Foto: Felipe Sampaio/SCO/STF
Entidades de diferentes setores da economia cobraram, nesta quarta-feira (9), que o Supremo Tribunal Federal (STF) analise com urgência e em sessão pública os fatos relacionados à crise institucional envolvendo ministros da Corte.
O “Manifesto à Nação Brasileira” reúne mais de 3 mil entidades (veja lista completa aqui), incluindo a Confederação Nacional da Indústria (CNI), Fiesp e Confederação Nacional do Comércio (CNC), que representam cerca de 90% do PIB brasileiro.
O documento afirma que o país vive uma “crise institucional de extrema gravidade” e cobra transparência e imparcialidade do STF.
“Não há Estado de Direito sem juízes acima de qualquer suspeita.
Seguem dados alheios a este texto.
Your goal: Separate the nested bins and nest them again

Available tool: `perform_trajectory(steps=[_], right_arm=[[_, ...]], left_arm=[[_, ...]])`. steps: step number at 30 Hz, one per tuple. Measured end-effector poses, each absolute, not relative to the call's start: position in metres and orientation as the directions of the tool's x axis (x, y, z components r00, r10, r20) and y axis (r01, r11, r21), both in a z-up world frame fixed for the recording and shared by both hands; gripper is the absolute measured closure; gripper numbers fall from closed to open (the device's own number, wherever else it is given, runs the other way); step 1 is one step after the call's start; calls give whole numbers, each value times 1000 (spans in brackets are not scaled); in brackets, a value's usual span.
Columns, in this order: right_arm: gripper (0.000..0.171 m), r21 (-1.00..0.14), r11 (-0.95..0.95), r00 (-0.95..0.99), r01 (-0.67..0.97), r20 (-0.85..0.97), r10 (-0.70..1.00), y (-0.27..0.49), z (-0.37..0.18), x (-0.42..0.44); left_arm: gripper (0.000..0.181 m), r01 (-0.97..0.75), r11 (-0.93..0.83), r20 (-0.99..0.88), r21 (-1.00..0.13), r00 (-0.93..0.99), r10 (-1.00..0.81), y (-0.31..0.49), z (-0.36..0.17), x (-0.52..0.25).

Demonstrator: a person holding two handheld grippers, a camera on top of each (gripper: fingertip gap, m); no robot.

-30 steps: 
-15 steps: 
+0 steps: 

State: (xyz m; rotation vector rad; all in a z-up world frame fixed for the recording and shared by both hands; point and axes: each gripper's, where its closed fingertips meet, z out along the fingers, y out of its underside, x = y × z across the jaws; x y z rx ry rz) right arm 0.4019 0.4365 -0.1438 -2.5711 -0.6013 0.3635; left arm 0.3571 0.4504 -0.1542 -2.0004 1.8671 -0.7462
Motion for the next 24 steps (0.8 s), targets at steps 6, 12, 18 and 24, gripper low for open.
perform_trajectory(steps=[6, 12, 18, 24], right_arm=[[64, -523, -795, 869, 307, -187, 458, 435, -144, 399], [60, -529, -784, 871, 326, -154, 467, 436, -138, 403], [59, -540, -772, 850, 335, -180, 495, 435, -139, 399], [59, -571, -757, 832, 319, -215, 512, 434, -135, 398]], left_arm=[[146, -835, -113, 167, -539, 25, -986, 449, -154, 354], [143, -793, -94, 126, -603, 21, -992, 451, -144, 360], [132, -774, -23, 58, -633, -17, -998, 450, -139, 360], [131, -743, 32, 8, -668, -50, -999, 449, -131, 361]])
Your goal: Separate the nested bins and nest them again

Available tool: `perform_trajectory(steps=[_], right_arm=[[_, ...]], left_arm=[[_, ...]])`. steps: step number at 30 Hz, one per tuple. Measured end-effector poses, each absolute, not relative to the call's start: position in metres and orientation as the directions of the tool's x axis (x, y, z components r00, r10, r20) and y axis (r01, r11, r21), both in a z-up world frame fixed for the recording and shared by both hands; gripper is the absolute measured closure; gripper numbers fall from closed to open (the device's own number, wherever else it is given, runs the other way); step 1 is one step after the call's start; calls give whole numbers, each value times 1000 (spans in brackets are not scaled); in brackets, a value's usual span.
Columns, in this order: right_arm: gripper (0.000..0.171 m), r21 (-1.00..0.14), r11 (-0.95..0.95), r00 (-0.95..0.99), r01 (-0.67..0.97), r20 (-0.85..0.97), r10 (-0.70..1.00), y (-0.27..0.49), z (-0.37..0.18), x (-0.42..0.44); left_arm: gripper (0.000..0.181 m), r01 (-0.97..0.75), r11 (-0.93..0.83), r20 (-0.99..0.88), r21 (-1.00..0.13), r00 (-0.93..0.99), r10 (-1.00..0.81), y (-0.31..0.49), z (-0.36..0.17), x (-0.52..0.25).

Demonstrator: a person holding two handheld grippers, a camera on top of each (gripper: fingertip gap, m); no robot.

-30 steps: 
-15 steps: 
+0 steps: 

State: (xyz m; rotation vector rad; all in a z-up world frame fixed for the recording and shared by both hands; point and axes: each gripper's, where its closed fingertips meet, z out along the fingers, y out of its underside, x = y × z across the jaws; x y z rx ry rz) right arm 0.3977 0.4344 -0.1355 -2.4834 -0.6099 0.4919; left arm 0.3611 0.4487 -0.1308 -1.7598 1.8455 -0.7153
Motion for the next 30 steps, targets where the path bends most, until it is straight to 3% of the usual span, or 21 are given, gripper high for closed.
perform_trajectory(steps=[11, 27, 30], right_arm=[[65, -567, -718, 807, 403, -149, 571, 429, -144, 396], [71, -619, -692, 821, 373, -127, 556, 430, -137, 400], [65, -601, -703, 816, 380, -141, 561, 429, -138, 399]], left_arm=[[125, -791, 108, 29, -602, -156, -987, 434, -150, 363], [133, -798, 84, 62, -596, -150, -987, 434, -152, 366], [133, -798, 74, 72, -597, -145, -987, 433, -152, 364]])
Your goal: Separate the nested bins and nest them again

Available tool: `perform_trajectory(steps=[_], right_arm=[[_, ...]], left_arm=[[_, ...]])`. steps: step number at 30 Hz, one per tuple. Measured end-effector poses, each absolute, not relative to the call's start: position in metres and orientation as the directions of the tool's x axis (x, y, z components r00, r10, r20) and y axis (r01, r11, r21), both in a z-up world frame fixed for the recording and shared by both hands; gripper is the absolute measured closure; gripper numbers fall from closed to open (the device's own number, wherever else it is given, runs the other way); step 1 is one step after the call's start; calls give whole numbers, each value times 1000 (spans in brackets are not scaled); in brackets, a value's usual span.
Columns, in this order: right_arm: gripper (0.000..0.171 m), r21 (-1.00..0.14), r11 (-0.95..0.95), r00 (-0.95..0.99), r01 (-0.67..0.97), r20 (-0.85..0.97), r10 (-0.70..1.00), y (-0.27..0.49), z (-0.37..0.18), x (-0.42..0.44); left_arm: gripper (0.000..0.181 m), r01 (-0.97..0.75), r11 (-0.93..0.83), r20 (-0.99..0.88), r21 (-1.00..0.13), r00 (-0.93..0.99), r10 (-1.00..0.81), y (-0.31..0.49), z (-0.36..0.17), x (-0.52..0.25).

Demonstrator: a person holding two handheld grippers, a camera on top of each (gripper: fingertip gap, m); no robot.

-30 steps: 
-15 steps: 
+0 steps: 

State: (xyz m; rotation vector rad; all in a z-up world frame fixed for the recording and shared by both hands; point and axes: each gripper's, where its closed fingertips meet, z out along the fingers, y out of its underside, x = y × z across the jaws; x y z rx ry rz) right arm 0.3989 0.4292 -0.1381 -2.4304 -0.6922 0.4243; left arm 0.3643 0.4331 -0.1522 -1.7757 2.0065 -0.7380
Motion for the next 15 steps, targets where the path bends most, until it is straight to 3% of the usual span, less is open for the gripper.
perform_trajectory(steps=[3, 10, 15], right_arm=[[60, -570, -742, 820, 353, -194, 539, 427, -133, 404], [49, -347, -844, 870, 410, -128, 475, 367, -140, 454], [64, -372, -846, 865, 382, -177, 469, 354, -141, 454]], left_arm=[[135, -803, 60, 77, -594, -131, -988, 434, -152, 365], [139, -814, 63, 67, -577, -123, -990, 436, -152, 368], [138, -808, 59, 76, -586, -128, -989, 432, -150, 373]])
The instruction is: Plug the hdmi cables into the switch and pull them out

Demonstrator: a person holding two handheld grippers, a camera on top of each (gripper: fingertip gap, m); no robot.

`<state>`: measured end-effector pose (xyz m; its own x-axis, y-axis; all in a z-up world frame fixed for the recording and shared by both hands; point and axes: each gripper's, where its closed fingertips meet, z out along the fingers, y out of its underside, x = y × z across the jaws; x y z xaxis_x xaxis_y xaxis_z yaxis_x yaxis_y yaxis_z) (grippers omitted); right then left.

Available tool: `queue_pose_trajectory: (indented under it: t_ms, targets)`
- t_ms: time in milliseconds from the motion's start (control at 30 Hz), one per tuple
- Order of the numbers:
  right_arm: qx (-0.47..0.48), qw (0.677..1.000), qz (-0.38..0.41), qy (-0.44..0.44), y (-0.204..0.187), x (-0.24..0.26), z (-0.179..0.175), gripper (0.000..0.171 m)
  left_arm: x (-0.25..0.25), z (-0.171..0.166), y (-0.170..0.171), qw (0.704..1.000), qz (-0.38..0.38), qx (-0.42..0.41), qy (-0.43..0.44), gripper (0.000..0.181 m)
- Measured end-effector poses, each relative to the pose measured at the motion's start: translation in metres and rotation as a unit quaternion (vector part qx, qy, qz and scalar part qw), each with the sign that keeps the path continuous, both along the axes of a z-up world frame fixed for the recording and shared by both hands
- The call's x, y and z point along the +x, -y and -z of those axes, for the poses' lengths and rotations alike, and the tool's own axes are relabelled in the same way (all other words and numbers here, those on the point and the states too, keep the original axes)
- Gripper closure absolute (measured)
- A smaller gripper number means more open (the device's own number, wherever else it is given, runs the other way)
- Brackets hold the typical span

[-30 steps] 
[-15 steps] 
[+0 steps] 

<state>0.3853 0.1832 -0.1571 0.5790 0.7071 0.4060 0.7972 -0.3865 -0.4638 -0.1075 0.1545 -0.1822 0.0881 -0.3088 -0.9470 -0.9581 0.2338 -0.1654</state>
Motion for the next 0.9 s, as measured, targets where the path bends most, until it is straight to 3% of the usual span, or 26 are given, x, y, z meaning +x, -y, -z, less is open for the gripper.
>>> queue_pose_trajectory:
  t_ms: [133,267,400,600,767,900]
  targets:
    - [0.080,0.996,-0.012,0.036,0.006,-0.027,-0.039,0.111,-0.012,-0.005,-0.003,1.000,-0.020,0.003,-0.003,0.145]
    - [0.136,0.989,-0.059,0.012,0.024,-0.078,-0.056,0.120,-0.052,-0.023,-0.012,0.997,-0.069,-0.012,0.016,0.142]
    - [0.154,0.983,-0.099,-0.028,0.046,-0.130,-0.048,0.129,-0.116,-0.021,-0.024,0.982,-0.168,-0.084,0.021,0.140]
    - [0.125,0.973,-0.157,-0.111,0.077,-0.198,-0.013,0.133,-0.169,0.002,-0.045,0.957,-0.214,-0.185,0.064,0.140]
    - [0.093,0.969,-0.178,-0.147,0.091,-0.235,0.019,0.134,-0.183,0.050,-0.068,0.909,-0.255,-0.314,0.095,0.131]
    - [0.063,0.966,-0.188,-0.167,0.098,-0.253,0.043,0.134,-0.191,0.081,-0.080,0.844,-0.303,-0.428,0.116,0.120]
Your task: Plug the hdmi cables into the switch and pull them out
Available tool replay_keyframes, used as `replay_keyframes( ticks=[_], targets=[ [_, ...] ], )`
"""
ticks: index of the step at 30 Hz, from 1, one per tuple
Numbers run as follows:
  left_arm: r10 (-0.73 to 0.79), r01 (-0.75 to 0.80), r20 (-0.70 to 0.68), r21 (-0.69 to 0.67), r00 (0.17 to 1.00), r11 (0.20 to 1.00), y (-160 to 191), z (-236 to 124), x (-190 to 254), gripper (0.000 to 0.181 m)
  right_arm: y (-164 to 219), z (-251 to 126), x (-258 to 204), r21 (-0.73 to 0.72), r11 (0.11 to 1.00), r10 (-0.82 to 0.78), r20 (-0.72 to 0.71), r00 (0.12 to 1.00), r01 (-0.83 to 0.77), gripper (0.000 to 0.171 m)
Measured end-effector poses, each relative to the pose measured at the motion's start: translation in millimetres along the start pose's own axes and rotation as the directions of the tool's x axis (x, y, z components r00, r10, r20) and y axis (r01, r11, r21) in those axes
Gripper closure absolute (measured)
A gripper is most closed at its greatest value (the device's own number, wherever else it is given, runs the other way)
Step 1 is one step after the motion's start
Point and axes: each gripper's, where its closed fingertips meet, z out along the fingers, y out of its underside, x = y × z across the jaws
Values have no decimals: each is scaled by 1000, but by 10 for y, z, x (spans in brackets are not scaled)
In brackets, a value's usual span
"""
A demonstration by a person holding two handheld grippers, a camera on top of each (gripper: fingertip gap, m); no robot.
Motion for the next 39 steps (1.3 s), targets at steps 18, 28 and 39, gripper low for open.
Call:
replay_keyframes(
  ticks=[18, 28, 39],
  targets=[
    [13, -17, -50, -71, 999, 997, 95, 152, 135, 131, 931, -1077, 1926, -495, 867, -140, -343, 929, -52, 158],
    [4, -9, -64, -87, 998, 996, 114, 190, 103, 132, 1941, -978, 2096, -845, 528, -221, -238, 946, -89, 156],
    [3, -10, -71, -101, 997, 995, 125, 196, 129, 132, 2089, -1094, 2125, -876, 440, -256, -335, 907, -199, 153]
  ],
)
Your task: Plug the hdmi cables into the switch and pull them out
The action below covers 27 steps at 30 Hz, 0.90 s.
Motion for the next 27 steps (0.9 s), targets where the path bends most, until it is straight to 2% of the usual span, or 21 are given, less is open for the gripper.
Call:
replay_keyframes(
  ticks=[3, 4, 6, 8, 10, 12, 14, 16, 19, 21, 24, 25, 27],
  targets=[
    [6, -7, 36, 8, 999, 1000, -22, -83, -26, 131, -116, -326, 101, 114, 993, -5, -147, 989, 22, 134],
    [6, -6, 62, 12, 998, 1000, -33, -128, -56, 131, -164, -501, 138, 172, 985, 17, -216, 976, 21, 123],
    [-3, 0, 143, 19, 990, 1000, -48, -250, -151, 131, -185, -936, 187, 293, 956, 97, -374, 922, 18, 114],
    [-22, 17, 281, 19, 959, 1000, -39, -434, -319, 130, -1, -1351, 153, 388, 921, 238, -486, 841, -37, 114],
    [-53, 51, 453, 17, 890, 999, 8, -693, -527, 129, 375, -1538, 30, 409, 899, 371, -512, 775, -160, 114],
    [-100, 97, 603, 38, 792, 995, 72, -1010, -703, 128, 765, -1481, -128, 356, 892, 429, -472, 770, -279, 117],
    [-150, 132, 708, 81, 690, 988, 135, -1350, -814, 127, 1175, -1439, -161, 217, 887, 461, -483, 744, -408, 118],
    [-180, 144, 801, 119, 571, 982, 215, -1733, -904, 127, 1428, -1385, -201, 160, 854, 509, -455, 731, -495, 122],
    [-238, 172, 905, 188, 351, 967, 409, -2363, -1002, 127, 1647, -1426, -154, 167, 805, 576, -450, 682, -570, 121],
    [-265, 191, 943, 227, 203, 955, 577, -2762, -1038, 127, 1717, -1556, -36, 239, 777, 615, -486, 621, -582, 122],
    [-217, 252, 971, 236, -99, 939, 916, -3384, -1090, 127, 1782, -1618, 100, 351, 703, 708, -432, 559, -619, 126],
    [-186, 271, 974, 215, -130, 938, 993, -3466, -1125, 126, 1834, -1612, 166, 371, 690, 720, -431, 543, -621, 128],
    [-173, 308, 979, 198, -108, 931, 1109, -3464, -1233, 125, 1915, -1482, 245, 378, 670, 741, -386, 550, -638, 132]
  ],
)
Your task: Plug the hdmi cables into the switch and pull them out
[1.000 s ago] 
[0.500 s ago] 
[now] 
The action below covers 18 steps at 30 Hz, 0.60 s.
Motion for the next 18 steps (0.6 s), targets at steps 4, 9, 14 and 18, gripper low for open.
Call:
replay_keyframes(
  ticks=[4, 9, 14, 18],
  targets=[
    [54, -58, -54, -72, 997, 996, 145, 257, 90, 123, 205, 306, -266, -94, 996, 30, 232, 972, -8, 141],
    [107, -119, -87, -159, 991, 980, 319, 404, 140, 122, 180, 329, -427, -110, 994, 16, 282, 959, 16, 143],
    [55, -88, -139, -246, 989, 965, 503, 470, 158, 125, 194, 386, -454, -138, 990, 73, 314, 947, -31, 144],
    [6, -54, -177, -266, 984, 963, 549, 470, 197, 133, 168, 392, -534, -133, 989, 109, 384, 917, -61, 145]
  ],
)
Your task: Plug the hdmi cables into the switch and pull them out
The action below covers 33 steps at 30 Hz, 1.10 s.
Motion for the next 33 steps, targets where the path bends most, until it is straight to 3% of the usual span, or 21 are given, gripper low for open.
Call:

A autoridade de um tribunal não decorre da toga nem do cargo, mas da legitimidade que só a imparcialidade, a transparência e a exemplaridade conferem.”
As entidades pedem que o plenário do Supremo examine publicamente os fatos envolvendo a crise entre os ministros Alexandre de Moraes e André Mendonça, especialmente nas investigações sobre o Banco Master e as fraudes no INSS.
A tensão aumentou após Mendonça determinar o afastamento do diretor-geral da Polícia Federal, Andrei Rodrigues, e do diretor de Inteligência, Leandro Almada, além de retirar o sigilo de investigação que revelou mensagens entre Moraes e o ex-banqueiro Daniel Vorcaro.
Em outro manifesto, o presidente da CNI, Ricardo Alban, classificou o momento como um “teste de integridade inédito” e defendeu uma reação “vigorosa”, com discussões públicas e transparentes.
Na terça-feira (8), outro grupo, formado por 157 empresários, economistas e personalidades, também cobrou uma investigação “completa, célere e independente” sobre os fatos envolvendo ministros do STF e outras autoridades.